:: Dataset excerpts ::

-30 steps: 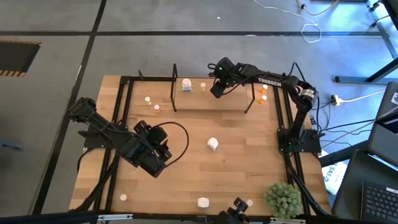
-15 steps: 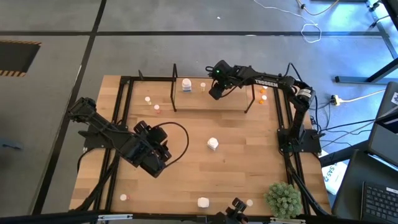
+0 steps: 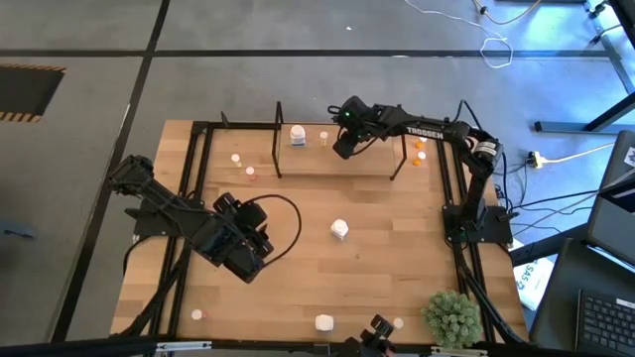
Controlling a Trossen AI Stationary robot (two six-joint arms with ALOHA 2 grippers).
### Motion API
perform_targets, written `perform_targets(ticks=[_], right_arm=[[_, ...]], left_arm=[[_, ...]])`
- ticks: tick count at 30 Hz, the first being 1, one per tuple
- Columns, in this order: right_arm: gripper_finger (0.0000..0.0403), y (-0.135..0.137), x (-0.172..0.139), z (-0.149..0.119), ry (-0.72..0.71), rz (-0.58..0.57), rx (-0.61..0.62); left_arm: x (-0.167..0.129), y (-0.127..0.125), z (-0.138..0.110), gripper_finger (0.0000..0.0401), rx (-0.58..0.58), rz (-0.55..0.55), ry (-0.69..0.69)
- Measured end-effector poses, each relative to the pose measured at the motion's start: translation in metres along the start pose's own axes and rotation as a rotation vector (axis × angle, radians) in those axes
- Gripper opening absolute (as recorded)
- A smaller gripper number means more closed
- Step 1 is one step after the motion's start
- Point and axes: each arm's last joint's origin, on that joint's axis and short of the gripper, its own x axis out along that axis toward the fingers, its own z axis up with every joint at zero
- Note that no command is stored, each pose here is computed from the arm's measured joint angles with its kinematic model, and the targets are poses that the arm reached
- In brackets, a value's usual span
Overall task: Pick and place medicine bottles onto shelf by color
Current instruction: Put the middle red pill bottle on the shelf
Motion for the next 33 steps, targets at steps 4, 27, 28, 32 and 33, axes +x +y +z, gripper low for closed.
perform_targets(ticks=[4, 27, 28, 32, 33], right_arm=[[0.0126, 0.0, 0.0, 0.0, 0.0, 0.0, -0.004], [0.0137, 0.003, 0.01, -0.002, 0.014, 0.009, -0.058], [0.0142, 0.003, 0.01, -0.001, 0.013, 0.009, -0.057], [0.0167, 0.003, 0.011, -0.003, 0.025, 0.009, -0.06], [0.0174, 0.003, 0.011, -0.003, 0.023, 0.009, -0.059]], left_arm=[[0.0, 0.0, 0.0, 0.0263, 0.001, 0.0, 0.0], [0.0, 0.0, 0.0, 0.0263, 0.001, 0.0, 0.0], [0.0, 0.0, 0.0, 0.0263, 0.002, 0.0, 0.0], [0.0, 0.0, 0.0, 0.0263, 0.001, 0.0, 0.0], [0.0, 0.0, 0.0, 0.0263, 0.002, 0.0, 0.0]])
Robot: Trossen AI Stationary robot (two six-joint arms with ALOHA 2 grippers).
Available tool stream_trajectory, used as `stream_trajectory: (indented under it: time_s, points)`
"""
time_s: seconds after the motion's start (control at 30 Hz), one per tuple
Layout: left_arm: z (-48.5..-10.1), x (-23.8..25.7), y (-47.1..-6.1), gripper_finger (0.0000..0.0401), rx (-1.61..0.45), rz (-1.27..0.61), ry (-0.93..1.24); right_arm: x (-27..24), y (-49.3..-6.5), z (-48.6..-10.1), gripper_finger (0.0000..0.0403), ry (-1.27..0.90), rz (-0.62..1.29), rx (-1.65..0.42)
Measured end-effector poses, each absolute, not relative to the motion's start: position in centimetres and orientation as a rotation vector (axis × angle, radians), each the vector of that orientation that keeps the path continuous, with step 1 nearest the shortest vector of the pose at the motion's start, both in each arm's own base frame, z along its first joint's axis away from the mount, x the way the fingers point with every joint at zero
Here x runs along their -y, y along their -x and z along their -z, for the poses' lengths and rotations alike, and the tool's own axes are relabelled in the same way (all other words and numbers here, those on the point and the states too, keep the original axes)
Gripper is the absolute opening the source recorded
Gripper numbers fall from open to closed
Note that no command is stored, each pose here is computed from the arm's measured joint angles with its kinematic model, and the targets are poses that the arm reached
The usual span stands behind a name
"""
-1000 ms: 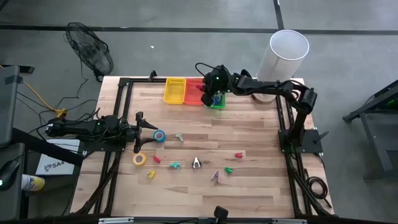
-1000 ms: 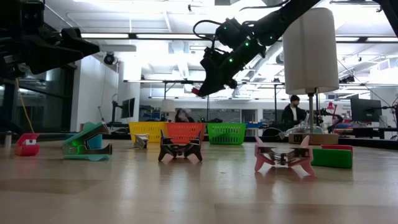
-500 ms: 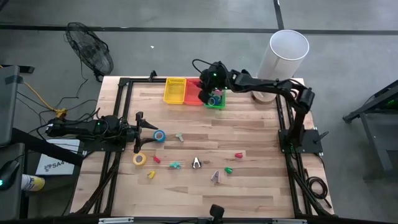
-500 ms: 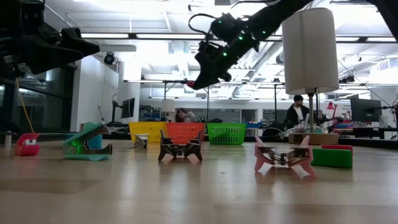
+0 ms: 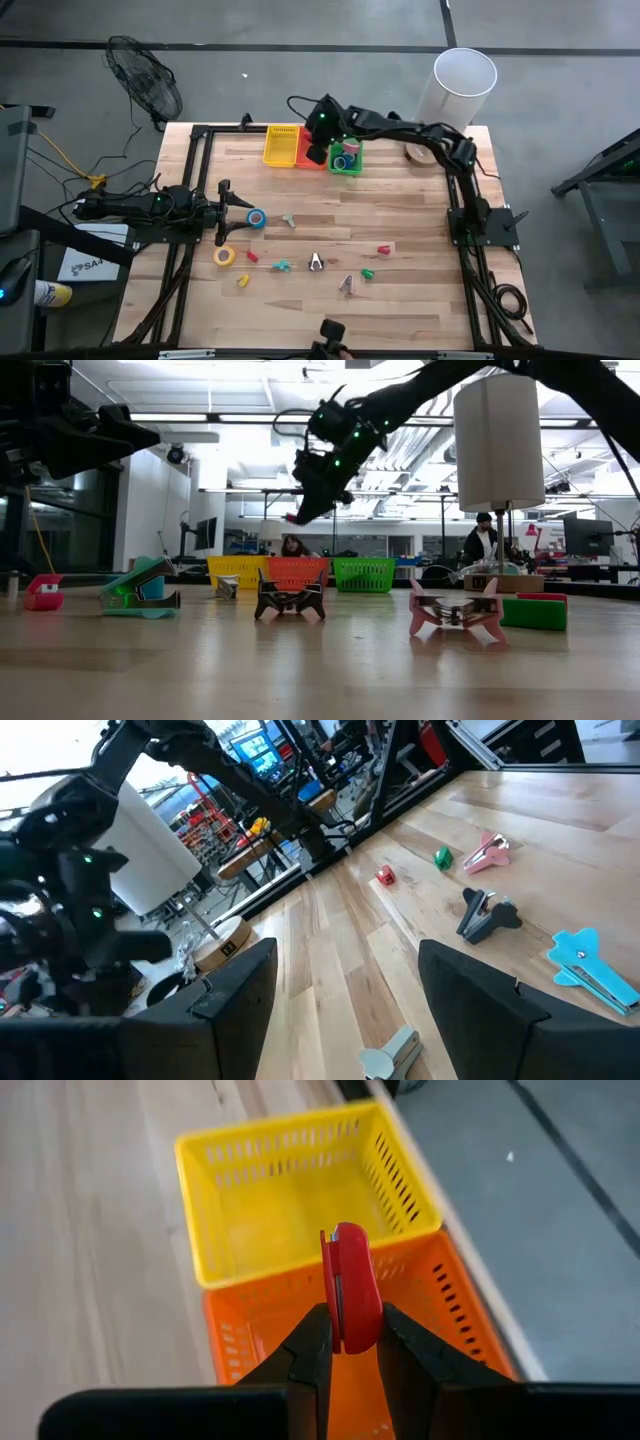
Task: Pick and place Stapler, Stapler remover, tape
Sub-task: Put the top red stapler into the orange basket
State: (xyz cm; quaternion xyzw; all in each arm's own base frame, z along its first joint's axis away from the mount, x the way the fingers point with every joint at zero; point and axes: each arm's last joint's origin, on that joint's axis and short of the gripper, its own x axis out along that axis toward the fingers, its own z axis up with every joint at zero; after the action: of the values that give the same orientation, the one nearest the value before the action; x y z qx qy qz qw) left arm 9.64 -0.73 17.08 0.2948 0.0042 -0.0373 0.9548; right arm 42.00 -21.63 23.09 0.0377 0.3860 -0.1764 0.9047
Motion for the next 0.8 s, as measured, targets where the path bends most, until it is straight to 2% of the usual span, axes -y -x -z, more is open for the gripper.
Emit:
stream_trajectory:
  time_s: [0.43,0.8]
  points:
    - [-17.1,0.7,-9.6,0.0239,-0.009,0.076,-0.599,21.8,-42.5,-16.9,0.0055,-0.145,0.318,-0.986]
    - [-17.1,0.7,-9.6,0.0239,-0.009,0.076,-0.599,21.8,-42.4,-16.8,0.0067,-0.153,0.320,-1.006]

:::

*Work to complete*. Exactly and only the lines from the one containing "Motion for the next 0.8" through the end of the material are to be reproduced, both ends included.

*Written solution*.
Motion for the next 0.8 s, as measured, targets where the path bends most, until it is straight to 2% of the usual span, axes -y -x -z, more is open for the gripper.
Emit:
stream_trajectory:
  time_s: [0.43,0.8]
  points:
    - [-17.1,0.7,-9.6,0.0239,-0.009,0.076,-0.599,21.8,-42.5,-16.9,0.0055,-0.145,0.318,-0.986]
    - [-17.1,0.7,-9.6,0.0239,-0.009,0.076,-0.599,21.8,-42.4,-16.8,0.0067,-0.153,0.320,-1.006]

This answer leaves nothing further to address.